Canadian comic book and film storyboard artist

Steve Skroce (/ˈskroʊsi/) (born April 7, 1973 in Canada) is a Canadian comic book and film storyboard artist. He is of Croatian descent.

==Biography==
Skroce broke into comics in 1993 on the Clive Barker-created series Ectokid for Marvel Comics' Razorline imprint. He went to work on the Marvel series Cable and X-Man before moving onto The Amazing Spider-Man in 1996. He briefly worked on Rob Liefeld's Youngblood comics, and returned to Marvel Comics to pencil Gambit.

Having worked with authors Lana and Lilly Wachowski on Ectokid, Skroce was contacted to create storyboards for The Matrix, which were used by the writing-producing-directing Wachowskis team to help pitch their movie to Warner Bros.

Skroce briefly returned to Marvel in 2000 to write and pencil four issues of Wolverine (#150-153) before drawing storyboards for the rest of the Matrix Trilogy.
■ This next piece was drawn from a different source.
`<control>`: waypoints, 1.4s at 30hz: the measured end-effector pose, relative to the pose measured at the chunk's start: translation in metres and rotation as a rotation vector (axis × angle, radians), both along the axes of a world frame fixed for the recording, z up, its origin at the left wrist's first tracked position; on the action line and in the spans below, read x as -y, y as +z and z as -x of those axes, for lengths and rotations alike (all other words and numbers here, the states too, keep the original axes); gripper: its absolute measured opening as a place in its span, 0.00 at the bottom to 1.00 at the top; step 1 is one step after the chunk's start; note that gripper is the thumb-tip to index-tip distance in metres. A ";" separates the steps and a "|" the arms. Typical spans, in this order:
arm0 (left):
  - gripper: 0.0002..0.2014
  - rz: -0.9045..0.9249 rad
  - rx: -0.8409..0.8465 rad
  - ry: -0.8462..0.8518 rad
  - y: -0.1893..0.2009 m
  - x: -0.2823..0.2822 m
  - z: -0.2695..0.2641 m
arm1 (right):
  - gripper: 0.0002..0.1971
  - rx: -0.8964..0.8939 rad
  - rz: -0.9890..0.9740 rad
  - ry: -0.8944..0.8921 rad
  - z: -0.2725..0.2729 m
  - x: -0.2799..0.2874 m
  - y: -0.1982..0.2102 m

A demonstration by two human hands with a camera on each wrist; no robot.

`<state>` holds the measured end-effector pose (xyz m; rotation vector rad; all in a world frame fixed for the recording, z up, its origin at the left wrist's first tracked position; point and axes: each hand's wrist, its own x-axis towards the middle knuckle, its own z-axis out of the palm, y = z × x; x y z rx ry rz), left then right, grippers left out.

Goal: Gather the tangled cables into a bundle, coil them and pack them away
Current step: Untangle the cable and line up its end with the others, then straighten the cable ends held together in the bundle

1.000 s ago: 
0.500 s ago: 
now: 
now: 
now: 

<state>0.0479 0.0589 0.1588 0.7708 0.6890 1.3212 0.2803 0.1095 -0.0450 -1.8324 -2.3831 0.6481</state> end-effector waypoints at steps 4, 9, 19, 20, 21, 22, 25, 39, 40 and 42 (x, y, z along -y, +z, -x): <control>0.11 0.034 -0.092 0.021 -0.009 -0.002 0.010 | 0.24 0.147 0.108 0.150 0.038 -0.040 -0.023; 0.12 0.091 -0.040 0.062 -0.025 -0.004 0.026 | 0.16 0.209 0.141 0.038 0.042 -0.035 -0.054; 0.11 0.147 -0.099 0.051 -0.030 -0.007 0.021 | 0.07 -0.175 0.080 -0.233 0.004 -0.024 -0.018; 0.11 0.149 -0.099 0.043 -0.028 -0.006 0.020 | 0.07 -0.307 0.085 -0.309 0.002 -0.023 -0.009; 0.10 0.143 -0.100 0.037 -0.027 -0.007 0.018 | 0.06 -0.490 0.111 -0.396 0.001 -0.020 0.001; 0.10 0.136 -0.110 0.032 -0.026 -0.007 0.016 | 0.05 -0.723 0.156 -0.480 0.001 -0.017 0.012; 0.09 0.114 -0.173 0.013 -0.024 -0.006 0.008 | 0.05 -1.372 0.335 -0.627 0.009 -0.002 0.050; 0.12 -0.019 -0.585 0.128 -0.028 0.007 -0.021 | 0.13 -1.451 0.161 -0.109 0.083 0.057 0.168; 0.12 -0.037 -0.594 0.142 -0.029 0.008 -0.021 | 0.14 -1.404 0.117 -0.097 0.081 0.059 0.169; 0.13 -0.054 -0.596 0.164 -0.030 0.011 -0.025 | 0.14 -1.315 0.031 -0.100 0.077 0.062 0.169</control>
Skroce often works on movies with the Wachowskis, and has done storyboards for I, Robot (2004), V for Vendetta (2005), Speed Racer (2008), Ninja Assassin (2009), Cloud Atlas (2012), and Jupiter Ascending (2015).

In 2004, he co-created (along with comic book artist Geof Darrow) and draws Doc Frankenstein for Burlyman Entertainment, which is written by The Wachowskis.

With Brian K. Vaughan in 2015, Skroce was the co-creator and artist of the Image Comics science fiction series We Stand On Guard.

In 2017, Skroce wrote and drew Maestros, which is published by Image Comics. In 2026, Image and Skybound announced he was writing and drawing the limited series Tales of Wonder, about two comics creators whose characters unexpectedly come to life.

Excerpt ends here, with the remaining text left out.